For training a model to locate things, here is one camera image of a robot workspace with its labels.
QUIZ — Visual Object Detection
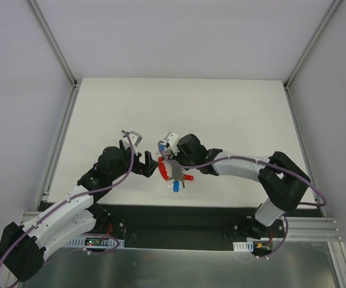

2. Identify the red key tag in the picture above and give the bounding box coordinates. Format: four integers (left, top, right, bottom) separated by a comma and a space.
184, 175, 194, 181

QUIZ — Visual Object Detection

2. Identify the red-handled metal key organizer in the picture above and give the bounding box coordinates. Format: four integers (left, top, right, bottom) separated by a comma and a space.
158, 155, 185, 189

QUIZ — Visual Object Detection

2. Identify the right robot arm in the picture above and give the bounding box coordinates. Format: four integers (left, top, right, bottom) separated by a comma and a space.
165, 132, 310, 239

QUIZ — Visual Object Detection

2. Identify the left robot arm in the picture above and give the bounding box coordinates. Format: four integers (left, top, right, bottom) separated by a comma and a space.
0, 139, 158, 282

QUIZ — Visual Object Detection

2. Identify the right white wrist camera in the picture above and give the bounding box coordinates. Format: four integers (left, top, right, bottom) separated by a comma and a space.
164, 132, 181, 155

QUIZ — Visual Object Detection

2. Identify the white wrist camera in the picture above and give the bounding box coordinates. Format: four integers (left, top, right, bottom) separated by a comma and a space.
164, 132, 181, 155
119, 130, 142, 149

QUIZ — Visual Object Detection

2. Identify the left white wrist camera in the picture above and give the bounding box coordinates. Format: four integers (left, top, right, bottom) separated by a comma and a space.
119, 130, 142, 149

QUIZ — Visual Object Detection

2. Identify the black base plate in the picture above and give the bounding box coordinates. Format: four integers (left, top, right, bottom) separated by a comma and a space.
37, 203, 293, 250

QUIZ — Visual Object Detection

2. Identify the left white cable duct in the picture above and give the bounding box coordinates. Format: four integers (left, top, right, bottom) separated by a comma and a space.
65, 236, 124, 249

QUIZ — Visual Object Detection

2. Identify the white cable duct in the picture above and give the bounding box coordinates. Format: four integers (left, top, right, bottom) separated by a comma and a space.
233, 241, 254, 253
65, 236, 124, 249

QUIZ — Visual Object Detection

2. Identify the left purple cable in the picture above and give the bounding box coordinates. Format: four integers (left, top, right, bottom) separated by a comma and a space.
0, 129, 140, 283

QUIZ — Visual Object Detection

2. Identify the purple cable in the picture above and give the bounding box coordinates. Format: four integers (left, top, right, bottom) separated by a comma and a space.
0, 129, 140, 283
157, 139, 327, 265

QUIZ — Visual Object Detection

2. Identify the right white cable duct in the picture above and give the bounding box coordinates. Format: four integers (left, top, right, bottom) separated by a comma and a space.
233, 241, 254, 253

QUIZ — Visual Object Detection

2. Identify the aluminium rail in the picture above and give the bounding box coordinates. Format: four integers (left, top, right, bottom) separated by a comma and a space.
287, 217, 342, 242

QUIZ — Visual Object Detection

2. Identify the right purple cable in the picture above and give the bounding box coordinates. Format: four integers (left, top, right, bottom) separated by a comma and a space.
157, 139, 327, 265

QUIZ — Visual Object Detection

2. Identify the left aluminium frame post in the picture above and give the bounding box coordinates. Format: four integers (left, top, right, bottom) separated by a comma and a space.
25, 0, 78, 88

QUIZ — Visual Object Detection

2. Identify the aluminium frame post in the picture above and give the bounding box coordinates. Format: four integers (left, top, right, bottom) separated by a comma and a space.
284, 0, 344, 91
25, 0, 78, 88

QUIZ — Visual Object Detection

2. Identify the right aluminium frame post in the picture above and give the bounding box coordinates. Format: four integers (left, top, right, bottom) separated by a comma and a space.
284, 0, 344, 91

■ ■ ■ ■ ■ ■ ■

• _PROBLEM_
What you hand back should match the entries above exactly, except that no picture appears.

• _FINISHED EXERCISE_
For training a model to locate things, here is one camera image of a robot workspace with its labels.
QUIZ — Visual Object Detection

2. Identify the red key tag in the picture above and give the bounding box coordinates. Format: four integers (left, top, right, bottom) separated by a comma and a space.
184, 175, 194, 181

QUIZ — Visual Object Detection

2. Identify the red-handled metal key organizer in the picture above and give the bounding box coordinates. Format: four integers (left, top, right, bottom) separated by a comma and a space.
158, 155, 185, 189

QUIZ — Visual Object Detection

2. Identify the right robot arm in the picture above and give the bounding box coordinates. Format: four integers (left, top, right, bottom) separated by a comma and a space.
165, 132, 310, 239

QUIZ — Visual Object Detection

2. Identify the left robot arm in the picture above and give the bounding box coordinates. Format: four integers (left, top, right, bottom) separated by a comma and a space.
0, 139, 158, 282

QUIZ — Visual Object Detection

2. Identify the right white wrist camera in the picture above and give the bounding box coordinates. Format: four integers (left, top, right, bottom) separated by a comma and a space.
164, 132, 181, 155

QUIZ — Visual Object Detection

2. Identify the white wrist camera in the picture above and give the bounding box coordinates. Format: four integers (left, top, right, bottom) separated by a comma and a space.
164, 132, 181, 155
119, 130, 142, 149

QUIZ — Visual Object Detection

2. Identify the left white wrist camera in the picture above and give the bounding box coordinates. Format: four integers (left, top, right, bottom) separated by a comma and a space.
119, 130, 142, 149

QUIZ — Visual Object Detection

2. Identify the black base plate in the picture above and give the bounding box coordinates. Format: four integers (left, top, right, bottom) separated by a comma and a space.
37, 203, 293, 250

QUIZ — Visual Object Detection

2. Identify the left white cable duct in the picture above and give the bounding box coordinates. Format: four integers (left, top, right, bottom) separated by a comma and a space.
65, 236, 124, 249

QUIZ — Visual Object Detection

2. Identify the white cable duct in the picture above and give the bounding box coordinates. Format: four integers (left, top, right, bottom) separated by a comma and a space.
233, 241, 254, 253
65, 236, 124, 249

QUIZ — Visual Object Detection

2. Identify the left purple cable in the picture above and give the bounding box coordinates. Format: four integers (left, top, right, bottom) separated by a comma and a space.
0, 129, 140, 283

QUIZ — Visual Object Detection

2. Identify the purple cable in the picture above and give the bounding box coordinates. Format: four integers (left, top, right, bottom) separated by a comma and a space.
0, 129, 140, 283
157, 139, 327, 265

QUIZ — Visual Object Detection

2. Identify the right white cable duct in the picture above and give the bounding box coordinates. Format: four integers (left, top, right, bottom) separated by a comma and a space.
233, 241, 254, 253

QUIZ — Visual Object Detection

2. Identify the aluminium rail in the picture above and give the bounding box coordinates. Format: four integers (left, top, right, bottom) separated by a comma and a space.
287, 217, 342, 242

QUIZ — Visual Object Detection

2. Identify the right purple cable in the picture above and give the bounding box coordinates. Format: four integers (left, top, right, bottom) separated by a comma and a space.
157, 139, 327, 265

QUIZ — Visual Object Detection

2. Identify the left aluminium frame post in the picture above and give the bounding box coordinates. Format: four integers (left, top, right, bottom) separated by a comma and a space.
25, 0, 78, 88

QUIZ — Visual Object Detection

2. Identify the aluminium frame post in the picture above and give the bounding box coordinates. Format: four integers (left, top, right, bottom) separated by a comma and a space.
284, 0, 344, 91
25, 0, 78, 88

QUIZ — Visual Object Detection

2. Identify the right aluminium frame post in the picture above and give the bounding box coordinates. Format: four integers (left, top, right, bottom) separated by a comma and a space.
284, 0, 344, 91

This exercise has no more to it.